Problem statement: From the listing below, copy only the lines running from the line that contains "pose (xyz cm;" to the line that contains "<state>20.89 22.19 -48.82", both included.

------------------------------------

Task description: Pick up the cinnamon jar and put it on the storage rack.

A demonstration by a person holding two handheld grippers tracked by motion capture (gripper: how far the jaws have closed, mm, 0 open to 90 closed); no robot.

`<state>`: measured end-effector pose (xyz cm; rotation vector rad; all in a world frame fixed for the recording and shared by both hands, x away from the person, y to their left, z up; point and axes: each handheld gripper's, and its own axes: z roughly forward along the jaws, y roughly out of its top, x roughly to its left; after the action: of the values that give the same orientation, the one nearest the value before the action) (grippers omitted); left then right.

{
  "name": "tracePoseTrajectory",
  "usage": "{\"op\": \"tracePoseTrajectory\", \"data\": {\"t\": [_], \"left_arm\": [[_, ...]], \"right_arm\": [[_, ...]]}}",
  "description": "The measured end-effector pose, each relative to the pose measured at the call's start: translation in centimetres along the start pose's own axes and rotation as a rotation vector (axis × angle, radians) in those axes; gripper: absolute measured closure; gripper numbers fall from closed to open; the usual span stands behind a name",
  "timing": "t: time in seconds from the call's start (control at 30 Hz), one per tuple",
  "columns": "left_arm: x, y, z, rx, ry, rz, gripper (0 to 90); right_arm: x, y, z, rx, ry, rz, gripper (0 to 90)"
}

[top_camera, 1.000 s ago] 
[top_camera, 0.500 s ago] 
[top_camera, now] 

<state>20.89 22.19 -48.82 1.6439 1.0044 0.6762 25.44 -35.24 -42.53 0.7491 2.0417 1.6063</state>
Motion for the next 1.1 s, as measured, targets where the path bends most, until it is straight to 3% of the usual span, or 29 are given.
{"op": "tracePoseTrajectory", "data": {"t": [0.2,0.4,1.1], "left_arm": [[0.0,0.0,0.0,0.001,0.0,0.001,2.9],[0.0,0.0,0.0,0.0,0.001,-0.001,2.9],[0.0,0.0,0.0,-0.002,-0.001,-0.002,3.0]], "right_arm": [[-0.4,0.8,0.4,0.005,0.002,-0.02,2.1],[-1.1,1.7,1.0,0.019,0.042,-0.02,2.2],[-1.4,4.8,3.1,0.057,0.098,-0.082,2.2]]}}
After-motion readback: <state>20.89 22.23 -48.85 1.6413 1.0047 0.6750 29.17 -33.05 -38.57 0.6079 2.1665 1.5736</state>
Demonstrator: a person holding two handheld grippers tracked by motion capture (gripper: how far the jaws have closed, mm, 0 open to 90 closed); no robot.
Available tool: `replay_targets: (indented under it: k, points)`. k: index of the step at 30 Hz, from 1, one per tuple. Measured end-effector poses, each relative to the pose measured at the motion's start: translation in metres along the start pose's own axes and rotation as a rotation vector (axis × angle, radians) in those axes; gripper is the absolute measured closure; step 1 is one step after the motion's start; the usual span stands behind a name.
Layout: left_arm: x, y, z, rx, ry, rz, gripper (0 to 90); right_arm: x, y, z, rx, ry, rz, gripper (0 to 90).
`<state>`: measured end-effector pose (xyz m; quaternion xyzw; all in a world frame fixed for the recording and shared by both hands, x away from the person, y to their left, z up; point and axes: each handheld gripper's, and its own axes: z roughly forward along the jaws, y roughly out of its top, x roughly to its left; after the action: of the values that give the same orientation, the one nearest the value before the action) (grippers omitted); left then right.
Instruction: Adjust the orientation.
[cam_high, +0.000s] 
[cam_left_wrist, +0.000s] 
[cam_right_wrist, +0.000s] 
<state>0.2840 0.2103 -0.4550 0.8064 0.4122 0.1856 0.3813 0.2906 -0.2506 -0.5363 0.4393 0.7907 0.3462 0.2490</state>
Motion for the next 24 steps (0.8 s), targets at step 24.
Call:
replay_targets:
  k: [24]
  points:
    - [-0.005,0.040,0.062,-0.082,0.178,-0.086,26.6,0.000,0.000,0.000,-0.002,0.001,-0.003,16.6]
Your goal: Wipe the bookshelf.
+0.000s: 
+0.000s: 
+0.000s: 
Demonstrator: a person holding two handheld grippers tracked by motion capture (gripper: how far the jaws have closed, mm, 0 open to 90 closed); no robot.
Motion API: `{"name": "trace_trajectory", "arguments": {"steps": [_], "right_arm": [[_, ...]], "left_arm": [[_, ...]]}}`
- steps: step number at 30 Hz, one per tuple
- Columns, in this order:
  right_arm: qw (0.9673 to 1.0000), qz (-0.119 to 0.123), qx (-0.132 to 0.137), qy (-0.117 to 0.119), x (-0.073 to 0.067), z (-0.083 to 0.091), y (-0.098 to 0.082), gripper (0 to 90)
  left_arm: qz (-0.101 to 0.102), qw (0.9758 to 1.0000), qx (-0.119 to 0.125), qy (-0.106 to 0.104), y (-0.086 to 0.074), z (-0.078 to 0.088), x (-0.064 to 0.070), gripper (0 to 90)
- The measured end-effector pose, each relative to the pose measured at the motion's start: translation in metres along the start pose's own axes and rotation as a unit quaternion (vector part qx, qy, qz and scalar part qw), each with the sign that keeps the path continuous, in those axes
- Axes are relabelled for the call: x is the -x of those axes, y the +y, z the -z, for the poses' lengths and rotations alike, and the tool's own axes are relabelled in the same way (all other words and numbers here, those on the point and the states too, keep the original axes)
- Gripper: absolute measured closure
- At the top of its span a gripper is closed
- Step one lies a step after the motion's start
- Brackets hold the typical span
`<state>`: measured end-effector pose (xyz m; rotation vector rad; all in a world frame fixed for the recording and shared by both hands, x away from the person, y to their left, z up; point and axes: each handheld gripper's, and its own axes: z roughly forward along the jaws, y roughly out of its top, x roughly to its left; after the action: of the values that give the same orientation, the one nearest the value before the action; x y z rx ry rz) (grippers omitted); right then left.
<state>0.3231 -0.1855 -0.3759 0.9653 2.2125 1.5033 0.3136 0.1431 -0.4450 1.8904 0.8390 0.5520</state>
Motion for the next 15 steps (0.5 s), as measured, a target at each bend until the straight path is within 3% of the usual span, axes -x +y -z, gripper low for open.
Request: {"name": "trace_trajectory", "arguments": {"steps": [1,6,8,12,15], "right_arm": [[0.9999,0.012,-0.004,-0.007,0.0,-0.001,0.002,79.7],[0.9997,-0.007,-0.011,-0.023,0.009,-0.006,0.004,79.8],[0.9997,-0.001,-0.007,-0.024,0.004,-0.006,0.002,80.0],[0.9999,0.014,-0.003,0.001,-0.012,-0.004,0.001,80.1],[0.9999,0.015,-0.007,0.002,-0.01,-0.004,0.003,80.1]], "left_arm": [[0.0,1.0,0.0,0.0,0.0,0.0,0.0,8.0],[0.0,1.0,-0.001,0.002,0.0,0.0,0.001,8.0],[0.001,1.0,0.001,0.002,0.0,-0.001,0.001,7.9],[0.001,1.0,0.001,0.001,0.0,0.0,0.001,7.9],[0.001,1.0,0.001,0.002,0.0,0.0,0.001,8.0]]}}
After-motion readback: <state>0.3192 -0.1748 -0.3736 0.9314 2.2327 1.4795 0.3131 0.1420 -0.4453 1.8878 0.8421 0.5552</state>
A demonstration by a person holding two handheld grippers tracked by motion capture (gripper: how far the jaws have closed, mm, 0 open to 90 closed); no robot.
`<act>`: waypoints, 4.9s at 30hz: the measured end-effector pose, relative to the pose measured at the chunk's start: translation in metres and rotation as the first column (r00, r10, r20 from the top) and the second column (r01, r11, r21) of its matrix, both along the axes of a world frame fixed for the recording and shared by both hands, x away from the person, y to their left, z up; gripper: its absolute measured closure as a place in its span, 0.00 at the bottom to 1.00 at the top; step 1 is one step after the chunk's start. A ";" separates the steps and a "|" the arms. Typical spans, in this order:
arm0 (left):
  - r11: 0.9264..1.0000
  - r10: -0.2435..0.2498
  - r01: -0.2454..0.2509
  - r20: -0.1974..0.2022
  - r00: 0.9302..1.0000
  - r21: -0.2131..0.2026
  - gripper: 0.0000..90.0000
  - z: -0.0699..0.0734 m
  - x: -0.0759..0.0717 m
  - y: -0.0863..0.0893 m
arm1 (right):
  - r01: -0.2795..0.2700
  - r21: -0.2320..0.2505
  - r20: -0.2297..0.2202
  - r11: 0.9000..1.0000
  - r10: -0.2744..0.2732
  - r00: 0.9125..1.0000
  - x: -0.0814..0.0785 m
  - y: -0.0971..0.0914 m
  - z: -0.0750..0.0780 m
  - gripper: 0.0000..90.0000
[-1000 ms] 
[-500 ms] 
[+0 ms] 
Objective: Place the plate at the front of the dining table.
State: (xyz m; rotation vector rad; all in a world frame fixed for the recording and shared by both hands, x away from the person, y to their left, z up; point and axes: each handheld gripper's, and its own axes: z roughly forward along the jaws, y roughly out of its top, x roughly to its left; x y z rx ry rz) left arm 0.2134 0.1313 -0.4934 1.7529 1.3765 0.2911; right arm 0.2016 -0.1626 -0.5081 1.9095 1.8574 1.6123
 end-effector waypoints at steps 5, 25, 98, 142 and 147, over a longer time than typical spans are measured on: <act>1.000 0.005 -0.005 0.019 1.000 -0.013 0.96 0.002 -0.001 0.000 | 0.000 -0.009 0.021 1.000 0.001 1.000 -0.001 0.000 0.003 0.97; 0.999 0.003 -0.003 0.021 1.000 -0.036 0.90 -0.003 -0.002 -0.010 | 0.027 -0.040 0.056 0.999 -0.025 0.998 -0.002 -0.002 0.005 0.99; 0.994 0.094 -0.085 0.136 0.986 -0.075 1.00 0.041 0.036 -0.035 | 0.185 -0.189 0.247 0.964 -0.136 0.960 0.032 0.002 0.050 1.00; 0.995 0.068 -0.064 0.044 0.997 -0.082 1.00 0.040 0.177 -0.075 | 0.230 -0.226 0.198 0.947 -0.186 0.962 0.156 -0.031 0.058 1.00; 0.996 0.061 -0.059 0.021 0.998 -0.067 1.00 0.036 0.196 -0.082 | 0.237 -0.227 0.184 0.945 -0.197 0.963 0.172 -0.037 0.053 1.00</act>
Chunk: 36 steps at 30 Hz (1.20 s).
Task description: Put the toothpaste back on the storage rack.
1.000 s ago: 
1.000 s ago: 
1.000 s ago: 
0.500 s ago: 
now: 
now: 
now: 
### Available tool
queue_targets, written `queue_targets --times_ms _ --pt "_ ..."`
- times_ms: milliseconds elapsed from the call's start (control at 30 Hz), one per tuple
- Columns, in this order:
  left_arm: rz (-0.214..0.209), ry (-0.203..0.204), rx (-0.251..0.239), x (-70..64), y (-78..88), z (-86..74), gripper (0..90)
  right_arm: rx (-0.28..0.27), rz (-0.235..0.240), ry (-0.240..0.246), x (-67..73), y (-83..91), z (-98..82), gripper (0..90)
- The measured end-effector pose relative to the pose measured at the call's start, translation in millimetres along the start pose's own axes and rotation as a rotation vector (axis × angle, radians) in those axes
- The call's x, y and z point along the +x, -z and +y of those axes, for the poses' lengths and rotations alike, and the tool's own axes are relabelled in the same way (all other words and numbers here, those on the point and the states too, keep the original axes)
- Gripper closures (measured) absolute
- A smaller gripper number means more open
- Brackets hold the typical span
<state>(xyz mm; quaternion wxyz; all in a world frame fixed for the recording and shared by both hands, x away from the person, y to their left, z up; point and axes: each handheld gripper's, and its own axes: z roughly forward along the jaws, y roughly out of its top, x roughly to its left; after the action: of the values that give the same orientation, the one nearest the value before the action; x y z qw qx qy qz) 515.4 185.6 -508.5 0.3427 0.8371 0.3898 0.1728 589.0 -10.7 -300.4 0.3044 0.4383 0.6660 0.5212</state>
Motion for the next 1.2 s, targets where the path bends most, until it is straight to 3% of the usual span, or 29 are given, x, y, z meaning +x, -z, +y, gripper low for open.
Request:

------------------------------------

Expected answer:
`<state>`: measured end-effector pose (xyz cm; rotation vector rad; all in a world frame fixed for the recording and shared by both hands, x away from the person, y to their left, z up; point and axes: each handheld gripper's, and its own axes: z roughly forward along the jaws, y roughly out of its top, x roughly to its left; after the action: of the values that give the same orientation, the one nearest the value before the action) (grippers omitted); left then right.

{
  "name": "tracePoseTrajectory",
  "usage": "{\"op\": \"tracePoseTrajectory\", \"data\": {\"t\": [_], \"left_arm\": [[_, ...]], \"right_arm\": [[_, ...]]}}",
  "description": "The measured end-effector pose, each relative to the pose measured at the call's start: translation in centimetres along the start pose's own axes and rotation as a rotation vector (axis × angle, radians) in those axes; gripper: absolute measured closure; gripper numbers fall from closed to open; the usual span stands behind a name",
  "timing": "t: time in seconds from the call's start (control at 30 Hz), one per tuple",
  "columns": "left_arm: x, y, z, rx, ry, rz, gripper (0 to 90); right_arm: x, y, z, rx, ry, rz, gripper (0 to 90)"
}

[top_camera, 1.000 s ago] 
[top_camera, 0.500 s ago] 
[top_camera, now] 

<state>20.89 22.19 -48.82 1.6439 1.0044 0.6762 25.44 -35.24 -42.53 0.7491 2.0417 1.6063</state>

Nothing else is required to complete the output.